▶ _WHAT IS REQUIRED_
Leaving out the pictures, retype the lines from the top of the listing through the line with "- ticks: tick" exactly.

++++++++

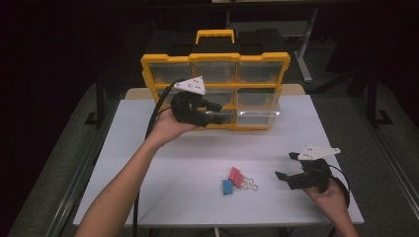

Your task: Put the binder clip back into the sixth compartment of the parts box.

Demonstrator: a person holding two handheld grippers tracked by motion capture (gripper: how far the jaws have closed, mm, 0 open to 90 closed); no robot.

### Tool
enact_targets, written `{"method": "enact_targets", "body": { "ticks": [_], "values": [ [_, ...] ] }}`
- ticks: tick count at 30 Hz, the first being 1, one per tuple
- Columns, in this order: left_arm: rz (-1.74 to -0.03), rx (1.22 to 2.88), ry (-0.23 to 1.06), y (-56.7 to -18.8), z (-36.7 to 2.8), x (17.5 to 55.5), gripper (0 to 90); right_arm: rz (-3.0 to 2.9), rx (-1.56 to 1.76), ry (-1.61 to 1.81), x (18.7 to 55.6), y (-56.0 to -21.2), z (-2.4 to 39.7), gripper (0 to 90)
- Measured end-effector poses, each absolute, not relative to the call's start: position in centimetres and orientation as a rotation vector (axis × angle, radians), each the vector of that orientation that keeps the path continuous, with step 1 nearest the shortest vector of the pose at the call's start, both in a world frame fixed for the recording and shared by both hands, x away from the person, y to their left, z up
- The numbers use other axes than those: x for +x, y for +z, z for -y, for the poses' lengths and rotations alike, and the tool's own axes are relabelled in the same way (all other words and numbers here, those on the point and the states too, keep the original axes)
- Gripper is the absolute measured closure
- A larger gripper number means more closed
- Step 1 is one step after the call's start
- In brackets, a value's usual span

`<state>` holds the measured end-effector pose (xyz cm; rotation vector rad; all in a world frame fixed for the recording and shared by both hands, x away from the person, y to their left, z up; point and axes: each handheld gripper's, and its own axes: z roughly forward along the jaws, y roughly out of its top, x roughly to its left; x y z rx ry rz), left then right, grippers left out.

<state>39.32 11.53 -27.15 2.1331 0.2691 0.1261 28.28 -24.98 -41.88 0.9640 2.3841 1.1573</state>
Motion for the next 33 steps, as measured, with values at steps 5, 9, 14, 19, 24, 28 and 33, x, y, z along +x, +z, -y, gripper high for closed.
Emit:
{"method": "enact_targets", "body": {
  "ticks": [5, 9, 14, 19, 24, 28, 33],
  "values": [
    [-0.285, 2.134, 0.144, -27.6, -12.6, 38.9, 51.5, -2.39, 0.962, 1.152, 28.3, -41.9, 25.0, 14.5],
    [-0.303, 2.128, 0.146, -28.0, -13.1, 38.7, 50.3, -2.395, 0.956, 1.143, 28.4, -41.8, 25.1, 14.5],
    [-0.33, 2.126, 0.147, -28.7, -13.9, 38.3, 48.8, -2.409, 0.957, 1.147, 28.5, -41.8, 25.1, 14.5],
    [-0.363, 2.117, 0.172, -29.5, -15.0, 37.7, 46.3, -2.429, 0.937, 1.126, 28.5, -41.7, 25.0, 14.5],
    [-0.396, 2.118, 0.195, -30.6, -16.2, 37.0, 44.6, -2.442, 0.935, 1.115, 28.6, -41.8, 25.0, 14.6],
    [-0.415, 2.121, 0.203, -31.2, -16.7, 36.6, 43.2, -2.448, 0.941, 1.113, 28.4, -41.8, 24.9, 14.6],
    [-0.435, 2.114, 0.22, -31.9, -17.4, 36.0, 42.0, -2.465, 0.927, 1.116, 28.1, -41.8, 25.2, 17.2]
  ]
}}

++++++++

▶ _RESPONSE BOX_
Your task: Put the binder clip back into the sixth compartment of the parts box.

Demonstrator: a person holding two handheld grippers tracked by motion capture (gripper: how far the jaws have closed, mm, 0 open to 90 closed); no robot.

### Tool
enact_targets, written `{"method": "enact_targets", "body": { "ticks": [_], "values": [ [_, ...] ] }}`
- ticks: tick count at 30 Hz, the first being 1, one per tuple

The required output is complete.